Aplikasi media sosial UpScrolled yang dikembangkan oleh Issam Hijazi dari Palestina, kini sedang naik daun. Layanan ini melaporkan lonjakan pengguna yang signifikan, mencapai lebih dari 2,5 juta secara global.
Pencapaian luar biasa ini diumumkan oleh Hijazi dalam Web Summit Qatar, menyusul perhatian publik yang masif setelah perubahan kepemilikan TikTok di Amerika Serikat pada Januari lalu. Awalnya diluncurkan sekitar enam bulan yang lalu, UpScrolled hanya memiliki sekitar 150.000 pengguna hingga awal Januari. Namun, dalam beberapa hari terakhir, angka tersebut melesat drastis, melewati satu juta dan kini mencapai dua setengah juta pengguna global.
UpScrolled menggabungkan fitur mirip Instagram dan X (sebelumnya Twitter), mengklaim sebagai platform yang inklusif untuk semua suara. Perusahaan ini menjamin tidak akan melakukan shadowban atau sensor terhadap pengguna, serta memungkinkan berbagai jenis konten di dalamnya.
Dalam pidatonya, Hijazi dengan tegas mengkritik perusahaan teknologi besar yang ia anggap melakukan praktik tidak etis, seperti menjual data pengguna demi keuntungan dan mengabaikan kesehatan mental penggunanya. Ia juga menuduh platform media sosial raksasa menekan konten pro-Palestina dan melakukan sensor selektif.
Meskipun UpScrolled menghadapi keluhan dari pengguna terkait banyaknya konten pornografi dan ketelanjangan, Hijazi menyatakan bahwa platform ini tidak akan menggunakan algoritma amplifikasi untuk mempromosikan atau menekan konten tertentu. Namun, mereka akan memberlakukan pedoman komunitas untuk mematuhi undang-undang regional dan sedang membentuk tim ahli serta mempertimbangkan masukan pengguna untuk menyempurnakan pedoman tersebut.
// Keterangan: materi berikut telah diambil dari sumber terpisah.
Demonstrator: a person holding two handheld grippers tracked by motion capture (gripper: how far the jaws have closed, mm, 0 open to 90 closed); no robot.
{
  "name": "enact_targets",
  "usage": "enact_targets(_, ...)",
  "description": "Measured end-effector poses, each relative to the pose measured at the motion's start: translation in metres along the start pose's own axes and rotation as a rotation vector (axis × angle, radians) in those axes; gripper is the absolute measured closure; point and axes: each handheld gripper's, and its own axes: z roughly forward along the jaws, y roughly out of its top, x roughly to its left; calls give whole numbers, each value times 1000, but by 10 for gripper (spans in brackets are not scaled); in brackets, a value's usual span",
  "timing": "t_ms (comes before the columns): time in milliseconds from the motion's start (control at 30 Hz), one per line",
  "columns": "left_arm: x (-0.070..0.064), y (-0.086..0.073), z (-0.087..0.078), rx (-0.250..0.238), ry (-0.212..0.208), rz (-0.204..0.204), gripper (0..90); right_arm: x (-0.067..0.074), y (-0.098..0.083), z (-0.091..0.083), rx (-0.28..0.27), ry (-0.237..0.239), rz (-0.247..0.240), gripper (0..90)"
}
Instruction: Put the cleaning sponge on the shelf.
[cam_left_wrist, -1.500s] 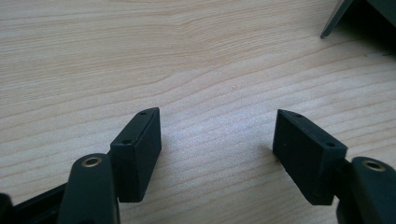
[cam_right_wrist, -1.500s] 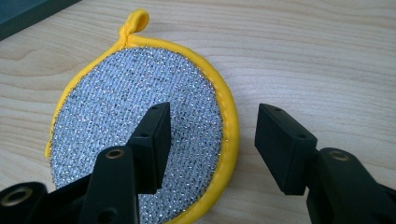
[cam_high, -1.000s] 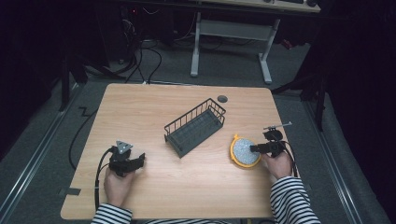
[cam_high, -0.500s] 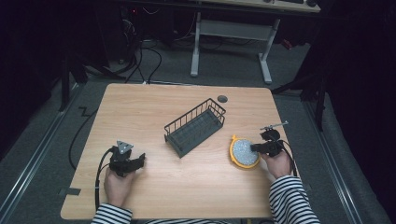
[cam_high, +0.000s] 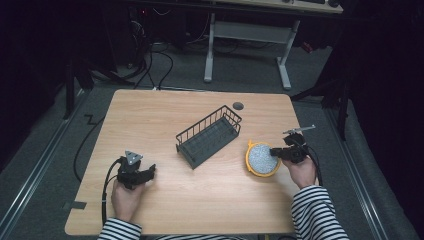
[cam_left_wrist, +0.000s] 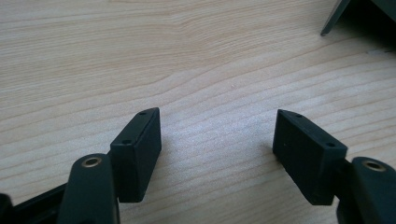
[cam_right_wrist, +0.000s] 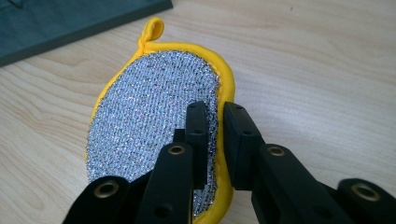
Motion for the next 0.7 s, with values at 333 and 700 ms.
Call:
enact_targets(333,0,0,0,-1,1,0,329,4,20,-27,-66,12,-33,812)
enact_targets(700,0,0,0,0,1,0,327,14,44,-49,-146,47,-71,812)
Popularitas UpScrolled melonjak drastis saat pengguna TikTok mulai mencari alternatif baru. Eksodus pengguna dari TikTok ini terjadi setelah platform tersebut beralih ke struktur kepemilikan baru di Amerika Serikat, di mana konsorsium investor termasuk Silver Lake dan Oracle mengambil alih saham mayoritas, sementara ByteDance, perusahaan induk asal Tiongkok, mempertahankan 20 persen saham.
Selain UpScrolled, platform lain seperti Skylight yang berbasis pada AT Protocol juga menarik perhatian, dengan lebih dari 380.000 pengguna dalam beberapa hari setelah kesepakatan TikTok rampung. Meskipun demikian, untuk mempertahankan pengguna jangka panjang, platform baru ini perlu terus mengembangkan fitur, membangun komunitas yang kuat, dan menetapkan kebijakan moderasi yang bijaksana, bahkan jika keputusan tersebut tidak populer di kalangan pengguna, sebagaimana yang dialami oleh Bluesky.